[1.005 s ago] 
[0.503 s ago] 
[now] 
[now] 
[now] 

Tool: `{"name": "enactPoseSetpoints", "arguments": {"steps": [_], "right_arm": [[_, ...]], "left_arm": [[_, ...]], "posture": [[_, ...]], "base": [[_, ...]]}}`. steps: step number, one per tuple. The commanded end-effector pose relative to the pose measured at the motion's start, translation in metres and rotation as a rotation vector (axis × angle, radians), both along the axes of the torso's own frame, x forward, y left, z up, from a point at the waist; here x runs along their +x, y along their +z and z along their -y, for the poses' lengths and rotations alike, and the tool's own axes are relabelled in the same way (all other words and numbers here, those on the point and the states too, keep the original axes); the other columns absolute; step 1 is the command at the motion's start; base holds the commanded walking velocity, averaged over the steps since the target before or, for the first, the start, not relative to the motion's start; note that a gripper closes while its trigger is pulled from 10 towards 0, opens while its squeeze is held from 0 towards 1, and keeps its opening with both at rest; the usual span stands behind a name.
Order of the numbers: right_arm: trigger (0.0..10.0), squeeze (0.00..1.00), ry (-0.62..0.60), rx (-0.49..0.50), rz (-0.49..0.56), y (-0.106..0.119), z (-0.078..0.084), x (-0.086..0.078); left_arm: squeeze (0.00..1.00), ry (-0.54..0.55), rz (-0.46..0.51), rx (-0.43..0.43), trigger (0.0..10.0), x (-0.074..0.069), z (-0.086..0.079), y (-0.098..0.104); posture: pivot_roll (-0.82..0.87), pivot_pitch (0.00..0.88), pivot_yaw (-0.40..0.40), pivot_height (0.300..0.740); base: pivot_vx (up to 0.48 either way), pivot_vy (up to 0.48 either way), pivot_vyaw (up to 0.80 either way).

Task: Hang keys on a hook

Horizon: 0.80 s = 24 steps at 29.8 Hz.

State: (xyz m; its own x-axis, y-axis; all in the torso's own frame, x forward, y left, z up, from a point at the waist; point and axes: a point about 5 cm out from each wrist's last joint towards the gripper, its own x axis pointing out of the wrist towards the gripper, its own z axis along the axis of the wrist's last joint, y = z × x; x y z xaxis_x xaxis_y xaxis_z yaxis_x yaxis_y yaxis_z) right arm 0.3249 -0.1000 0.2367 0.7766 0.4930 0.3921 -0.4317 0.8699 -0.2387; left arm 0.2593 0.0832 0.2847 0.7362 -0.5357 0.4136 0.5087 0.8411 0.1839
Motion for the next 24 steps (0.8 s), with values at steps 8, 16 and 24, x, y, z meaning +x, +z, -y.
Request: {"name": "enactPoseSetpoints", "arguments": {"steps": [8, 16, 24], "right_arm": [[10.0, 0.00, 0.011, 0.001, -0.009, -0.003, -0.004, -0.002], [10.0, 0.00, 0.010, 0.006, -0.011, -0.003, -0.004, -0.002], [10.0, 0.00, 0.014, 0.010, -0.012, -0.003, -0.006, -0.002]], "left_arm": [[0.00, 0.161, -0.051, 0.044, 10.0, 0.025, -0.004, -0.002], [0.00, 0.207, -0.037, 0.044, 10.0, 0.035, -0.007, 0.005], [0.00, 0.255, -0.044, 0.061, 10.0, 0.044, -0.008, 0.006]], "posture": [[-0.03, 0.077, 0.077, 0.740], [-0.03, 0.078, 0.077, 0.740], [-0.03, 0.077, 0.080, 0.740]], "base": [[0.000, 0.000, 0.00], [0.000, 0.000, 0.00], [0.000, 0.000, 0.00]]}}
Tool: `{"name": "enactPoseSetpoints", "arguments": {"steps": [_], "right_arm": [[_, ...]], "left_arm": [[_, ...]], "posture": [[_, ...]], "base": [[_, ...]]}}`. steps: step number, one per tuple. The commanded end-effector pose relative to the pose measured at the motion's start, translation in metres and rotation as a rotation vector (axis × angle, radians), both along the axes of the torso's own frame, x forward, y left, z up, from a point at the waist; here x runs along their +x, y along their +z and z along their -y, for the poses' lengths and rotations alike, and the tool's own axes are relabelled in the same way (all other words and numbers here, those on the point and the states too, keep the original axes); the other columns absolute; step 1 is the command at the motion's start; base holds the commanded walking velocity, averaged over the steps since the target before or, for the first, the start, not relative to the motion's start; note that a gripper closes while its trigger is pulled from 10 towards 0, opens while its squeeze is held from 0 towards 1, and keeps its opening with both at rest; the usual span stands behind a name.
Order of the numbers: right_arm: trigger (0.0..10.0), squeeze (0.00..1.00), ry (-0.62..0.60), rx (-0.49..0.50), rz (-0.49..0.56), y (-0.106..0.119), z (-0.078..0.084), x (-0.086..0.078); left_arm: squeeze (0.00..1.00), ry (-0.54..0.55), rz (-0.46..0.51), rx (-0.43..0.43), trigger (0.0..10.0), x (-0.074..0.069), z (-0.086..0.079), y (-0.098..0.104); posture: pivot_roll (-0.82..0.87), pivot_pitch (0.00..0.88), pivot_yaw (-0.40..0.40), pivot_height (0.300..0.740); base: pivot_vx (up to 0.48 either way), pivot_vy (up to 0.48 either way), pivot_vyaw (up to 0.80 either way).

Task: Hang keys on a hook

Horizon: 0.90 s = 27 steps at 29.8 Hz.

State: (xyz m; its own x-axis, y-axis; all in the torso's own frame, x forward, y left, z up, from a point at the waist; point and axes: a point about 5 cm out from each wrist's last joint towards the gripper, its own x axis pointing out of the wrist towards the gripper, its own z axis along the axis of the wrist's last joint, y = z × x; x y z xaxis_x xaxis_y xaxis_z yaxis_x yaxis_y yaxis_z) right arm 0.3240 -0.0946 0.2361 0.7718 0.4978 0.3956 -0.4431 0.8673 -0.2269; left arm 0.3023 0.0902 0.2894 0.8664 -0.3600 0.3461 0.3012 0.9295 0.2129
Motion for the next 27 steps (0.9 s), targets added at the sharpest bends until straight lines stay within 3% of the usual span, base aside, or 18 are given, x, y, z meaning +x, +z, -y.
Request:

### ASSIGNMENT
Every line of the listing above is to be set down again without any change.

### FINISHED TASK
[1.005 s ago] 
[0.503 s ago] 
[now] 
[now] 
[now] 

Tool: `{"name": "enactPoseSetpoints", "arguments": {"steps": [_], "right_arm": [[_, ...]], "left_arm": [[_, ...]], "posture": [[_, ...]], "base": [[_, ...]]}}`. steps: step number, one per tuple. The commanded end-effector pose relative to the pose measured at the motion's start, translation in metres and rotation as a rotation vector (axis × angle, radians), both along the axes of the torso's own frame, x forward, y left, z up, from a point at the waist; here x runs along their +x, y along their +z and z along their -y, for the poses' lengths and rotations alike, and the tool's own axes are relabelled in the same way (all other words and numbers here, those on the point and the states too, keep the original axes); the other columns absolute; step 1 is the command at the motion's start; base holds the commanded walking velocity, averaged over the steps since the target before or, for the first, the start, not relative to the motion's start; note that a gripper closes while its trigger is pulled from 10 towards 0, opens while its squeeze is held from 0 towards 1, and keeps its opening with both at rest; the usual span stands behind a name.
Order of the numbers: right_arm: trigger (0.0..10.0), squeeze (0.00..1.00), ry (-0.62..0.60), rx (-0.49..0.50), rz (-0.49..0.56), y (-0.106..0.119), z (-0.078..0.084), x (-0.086..0.078); left_arm: squeeze (0.00..1.00), ry (-0.54..0.55), rz (-0.46..0.51), rx (-0.43..0.43), trigger (0.0..10.0), x (-0.074..0.069), z (-0.086..0.079), y (-0.098..0.104); posture: pivot_roll (-0.82..0.87), pivot_pitch (0.00..0.88), pivot_yaw (-0.40..0.40), pivot_height (0.300..0.740); base: pivot_vx (up to 0.48 either way), pivot_vy (up to 0.48 either way), pivot_vyaw (up to 0.80 either way).

Task: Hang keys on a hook

Horizon: 0.80 s = 24 steps at 29.8 Hz.

State: (xyz m; its own x-axis, y-axis; all in the torso's own frame, x forward, y left, z up, from a point at the waist; point and axes: a point about 5 cm out from each wrist's last joint towards the gripper, its own x axis pointing out of the wrist towards the gripper, its own z axis along the axis of the wrist's last joint, y = z × x; x y z xaxis_x xaxis_y xaxis_z yaxis_x yaxis_y yaxis_z) right arm 0.3249 -0.1000 0.2367 0.7766 0.4930 0.3921 -0.4317 0.8699 -0.2387; left arm 0.2593 0.0832 0.2847 0.7362 -0.5357 0.4136 0.5087 0.8411 0.1839
Motion for the next 24 steps (0.8 s), with values at steps 8, 16 and 24, x, y, z meaning +x, +z, -y.
Request: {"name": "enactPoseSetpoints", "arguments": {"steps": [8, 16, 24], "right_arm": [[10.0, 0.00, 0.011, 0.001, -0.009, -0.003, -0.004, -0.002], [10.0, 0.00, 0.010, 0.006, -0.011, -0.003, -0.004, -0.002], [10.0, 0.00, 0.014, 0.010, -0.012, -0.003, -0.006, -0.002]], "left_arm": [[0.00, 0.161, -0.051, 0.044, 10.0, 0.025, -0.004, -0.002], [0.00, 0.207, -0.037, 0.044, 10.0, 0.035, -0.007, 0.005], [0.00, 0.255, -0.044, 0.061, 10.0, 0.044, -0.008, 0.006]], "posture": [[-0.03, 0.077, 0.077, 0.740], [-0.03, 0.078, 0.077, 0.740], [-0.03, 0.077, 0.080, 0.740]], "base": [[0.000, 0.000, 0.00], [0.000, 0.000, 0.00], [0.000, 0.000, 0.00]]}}
Tool: `{"name": "enactPoseSetpoints", "arguments": {"steps": [_], "right_arm": [[_, ...]], "left_arm": [[_, ...]], "posture": [[_, ...]], "base": [[_, ...]]}}`. steps: step number, one per tuple. The commanded end-effector pose relative to the pose measured at the motion's start, translation in metres and rotation as a rotation vector (axis × angle, radians), both along the axes of the torso's own frame, x forward, y left, z up, from a point at the waist; here x runs along their +x, y along their +z and z along their -y, for the poses' lengths and rotations alike, and the tool's own axes are relabelled in the same way (all other words and numbers here, those on the point and the states too, keep the original axes); the other columns absolute; step 1 is the command at the motion's start; base holds the commanded walking velocity, averaged over the steps since the target before or, for the first, the start, not relative to the motion's start; note that a gripper closes while its trigger is pulled from 10 towards 0, opens while its squeeze is held from 0 towards 1, and keeps its opening with both at rest; the usual span stands behind a name.
Order of the numbers: right_arm: trigger (0.0..10.0), squeeze (0.00..1.00), ry (-0.62..0.60), rx (-0.49..0.50), rz (-0.49..0.56), y (-0.106..0.119), z (-0.078..0.084), x (-0.086..0.078); left_arm: squeeze (0.00..1.00), ry (-0.54..0.55), rz (-0.46..0.51), rx (-0.43..0.43), trigger (0.0..10.0), x (-0.074..0.069), z (-0.086..0.079), y (-0.098..0.104); posture: pivot_roll (-0.82..0.87), pivot_pitch (0.00..0.88), pivot_yaw (-0.40..0.40), pivot_height (0.300..0.740); base: pivot_vx (up to 0.48 either way), pivot_vy (up to 0.48 either way), pivot_vyaw (up to 0.80 either way).

Task: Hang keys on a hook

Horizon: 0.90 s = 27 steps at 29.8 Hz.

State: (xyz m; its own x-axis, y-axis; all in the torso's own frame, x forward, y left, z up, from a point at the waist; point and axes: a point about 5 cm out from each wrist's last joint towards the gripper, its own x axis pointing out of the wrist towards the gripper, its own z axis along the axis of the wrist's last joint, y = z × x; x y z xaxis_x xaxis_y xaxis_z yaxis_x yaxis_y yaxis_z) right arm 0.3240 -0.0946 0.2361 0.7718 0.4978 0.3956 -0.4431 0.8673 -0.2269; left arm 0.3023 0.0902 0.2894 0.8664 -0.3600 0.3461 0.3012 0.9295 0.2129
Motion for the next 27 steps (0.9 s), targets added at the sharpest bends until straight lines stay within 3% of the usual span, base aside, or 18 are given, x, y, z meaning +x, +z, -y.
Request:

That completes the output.